BRIEF >>
Any picture in the data below gets skipped; print all the rest exactly.

——————

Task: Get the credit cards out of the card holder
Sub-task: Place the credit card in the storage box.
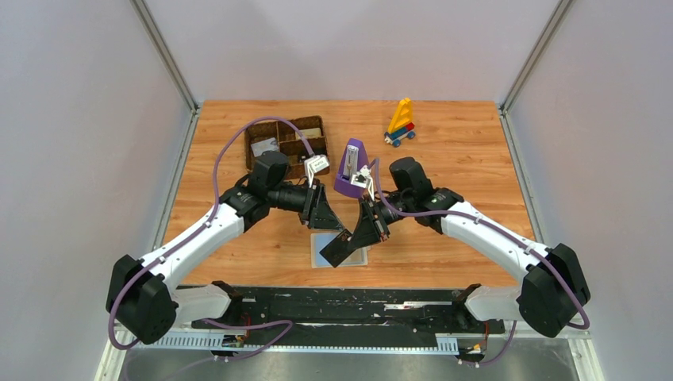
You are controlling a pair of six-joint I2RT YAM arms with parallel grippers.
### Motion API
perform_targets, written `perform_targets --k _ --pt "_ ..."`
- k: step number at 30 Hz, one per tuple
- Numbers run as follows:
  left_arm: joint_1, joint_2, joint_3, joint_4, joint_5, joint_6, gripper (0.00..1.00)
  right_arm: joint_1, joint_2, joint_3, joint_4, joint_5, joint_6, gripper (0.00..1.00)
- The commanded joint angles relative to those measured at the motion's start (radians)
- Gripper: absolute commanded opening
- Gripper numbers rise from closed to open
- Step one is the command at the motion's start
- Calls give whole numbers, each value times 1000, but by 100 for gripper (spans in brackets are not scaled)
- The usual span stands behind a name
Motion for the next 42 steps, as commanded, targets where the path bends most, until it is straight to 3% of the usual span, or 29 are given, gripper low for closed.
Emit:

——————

EXERCISE RESPONSE >>
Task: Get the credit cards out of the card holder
Sub-task: Place the credit card in the storage box.
You are controlling a pair of six-joint I2RT YAM arms with parallel grippers.
### Motion API
perform_targets, written `perform_targets --k _ --pt "_ ..."`
- k: step number at 30 Hz, one per tuple
- Numbers run as follows:
  left_arm: joint_1, joint_2, joint_3, joint_4, joint_5, joint_6, gripper (0.00..1.00)
  right_arm: joint_1, joint_2, joint_3, joint_4, joint_5, joint_6, gripper (0.00..1.00)
- The commanded joint angles relative to those measured at the motion's start (radians)
- Gripper: absolute commanded opening
- Gripper numbers rise from closed to open
- Step one is the command at the motion's start
- Calls give whole numbers, each value times 1000, but by 100 for gripper (spans in brackets are not scaled)
- The usual span stands behind a name
Motion for the next 42 steps, as commanded, targets where the path bends most, until it is straight to 3% of the usual span, or 29 are given, gripper low for closed.
Emit:

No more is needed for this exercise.